> AIM OF THE TASK:
Repeat the listing exactly. Do not carry over any pictures.
START DATA SECTION
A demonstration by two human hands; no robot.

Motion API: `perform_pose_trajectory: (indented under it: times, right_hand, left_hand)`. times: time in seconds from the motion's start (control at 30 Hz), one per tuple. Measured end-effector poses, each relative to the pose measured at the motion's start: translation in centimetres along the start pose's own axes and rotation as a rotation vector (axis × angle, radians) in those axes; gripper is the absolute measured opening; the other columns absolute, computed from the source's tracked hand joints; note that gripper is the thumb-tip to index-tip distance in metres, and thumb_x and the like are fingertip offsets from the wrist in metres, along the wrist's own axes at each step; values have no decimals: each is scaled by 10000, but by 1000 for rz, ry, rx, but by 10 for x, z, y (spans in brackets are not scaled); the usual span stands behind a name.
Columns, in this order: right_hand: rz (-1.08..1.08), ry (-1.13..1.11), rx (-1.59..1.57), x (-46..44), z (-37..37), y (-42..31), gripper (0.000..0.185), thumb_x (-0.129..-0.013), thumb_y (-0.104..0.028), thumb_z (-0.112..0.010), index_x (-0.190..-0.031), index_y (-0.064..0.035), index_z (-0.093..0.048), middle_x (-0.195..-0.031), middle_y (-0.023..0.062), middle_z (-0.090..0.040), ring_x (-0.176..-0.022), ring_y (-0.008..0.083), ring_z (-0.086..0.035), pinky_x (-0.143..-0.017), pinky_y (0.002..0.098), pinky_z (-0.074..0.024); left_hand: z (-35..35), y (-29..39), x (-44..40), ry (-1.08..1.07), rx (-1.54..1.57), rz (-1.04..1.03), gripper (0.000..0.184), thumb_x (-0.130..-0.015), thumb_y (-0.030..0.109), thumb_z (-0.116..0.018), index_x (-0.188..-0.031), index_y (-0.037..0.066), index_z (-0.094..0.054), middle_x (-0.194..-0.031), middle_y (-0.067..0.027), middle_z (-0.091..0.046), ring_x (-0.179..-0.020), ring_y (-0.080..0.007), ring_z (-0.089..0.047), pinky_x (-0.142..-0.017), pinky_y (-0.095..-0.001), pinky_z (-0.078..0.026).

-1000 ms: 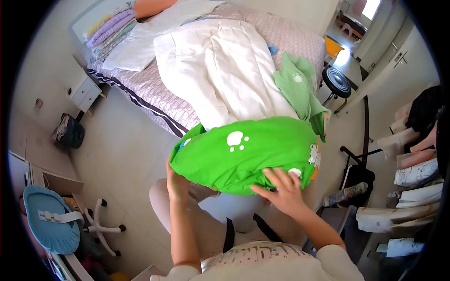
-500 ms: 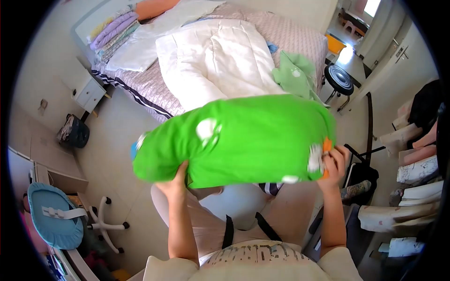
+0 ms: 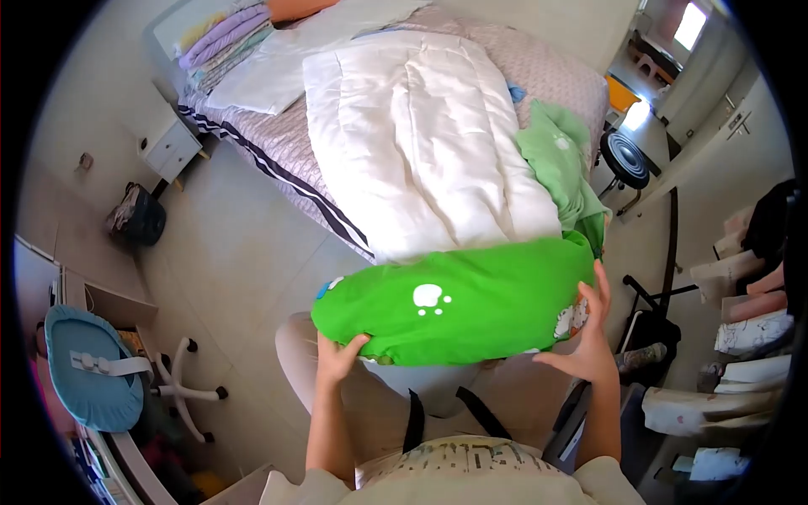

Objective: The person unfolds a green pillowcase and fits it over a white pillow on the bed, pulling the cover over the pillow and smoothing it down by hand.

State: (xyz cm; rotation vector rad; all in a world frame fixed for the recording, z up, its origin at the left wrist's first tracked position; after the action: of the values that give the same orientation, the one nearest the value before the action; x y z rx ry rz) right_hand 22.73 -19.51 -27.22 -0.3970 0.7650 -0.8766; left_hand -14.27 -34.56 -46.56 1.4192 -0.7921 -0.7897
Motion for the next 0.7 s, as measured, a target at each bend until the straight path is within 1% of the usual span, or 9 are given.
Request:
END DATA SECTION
> YOUR SOLUTION:
A demonstration by two human hands; no robot.

Motion API: `perform_pose_trajectory: (indented under it: times, right_hand, left_hand)`. times: time in seconds from the motion's start (control at 30 Hz), one per tuple. Measured end-effector poses, each relative to the pose measured at the motion's start: translation in centimetres along the start pose's own axes and rotation as a rotation vector (axis × angle, radians) in those axes; gripper is the absolute measured opening; the other columns absolute, computed from the source's tracked hand joints; note that gripper is the thumb-tip to index-tip distance in metres, and thumb_x and the like are fingertip offsets from the wrist in metres, along the wrist's own axes at each step; values have no decimals: each is scaled by 10000, but by 1000 for rz, ry, rx, but by 10 for x, z, y (spans in brackets are not scaled); the usual span stands behind a name.
Columns, in this order: right_hand: rz (-1.08..1.08), ry (-1.13..1.11), rx (-1.59..1.57), x (-46..44), z (-37..37), y (-42..31), gripper (0.000..0.185), thumb_x (-0.129..-0.013), thumb_y (-0.104..0.028), thumb_z (-0.112..0.010), index_x (-0.190..-0.031), index_y (-0.064..0.035), index_z (-0.093..0.048), middle_x (-0.195..-0.031), middle_y (-0.023..0.062), middle_z (-0.090..0.040), ring_x (-0.176..-0.022), ring_y (-0.008..0.083), ring_z (-0.086..0.035), pinky_x (-0.143..-0.017), pinky_y (0.002..0.098), pinky_z (-0.074..0.024); left_hand: z (-35..35), y (-29..39), x (-44..40), ry (-1.08..1.07), rx (-1.54..1.57), rz (-1.04..1.03), gripper (0.000..0.184), thumb_x (-0.130..-0.015), thumb_y (-0.030..0.109), thumb_z (-0.116..0.018), index_x (-0.188..-0.031), index_y (-0.037..0.066), index_z (-0.094..0.054), middle_x (-0.194..-0.031), middle_y (-0.067..0.027), middle_z (-0.091..0.046), ring_x (-0.179..-0.020), ring_y (-0.080..0.007), ring_z (-0.089..0.047), pinky_x (-0.142..-0.017), pinky_y (-0.095..-0.001), pinky_z (-0.078..0.026).

-1000 ms: 
-500 ms: 
+0 ms: 

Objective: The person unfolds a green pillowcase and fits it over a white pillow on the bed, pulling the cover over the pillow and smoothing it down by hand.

State: (xyz cm; rotation vector rad; all in a world frame fixed for the recording, z up, its origin at the left wrist's first tracked position; after the action: of the values that give the same orientation, the one nearest the value before the action; x y z rx ry rz) right_hand 22.73 -19.51 -27.22 -0.3970 0.7650 -0.8766; left_hand -14.27 -34.56 -46.56 1.4192 -0.7921 -0.7897
Motion for the next 0.7 s, as measured, a target at each bend until the straight path is within 1% of the usual span, or 9 are given.
Request:

The exercise was answered completely.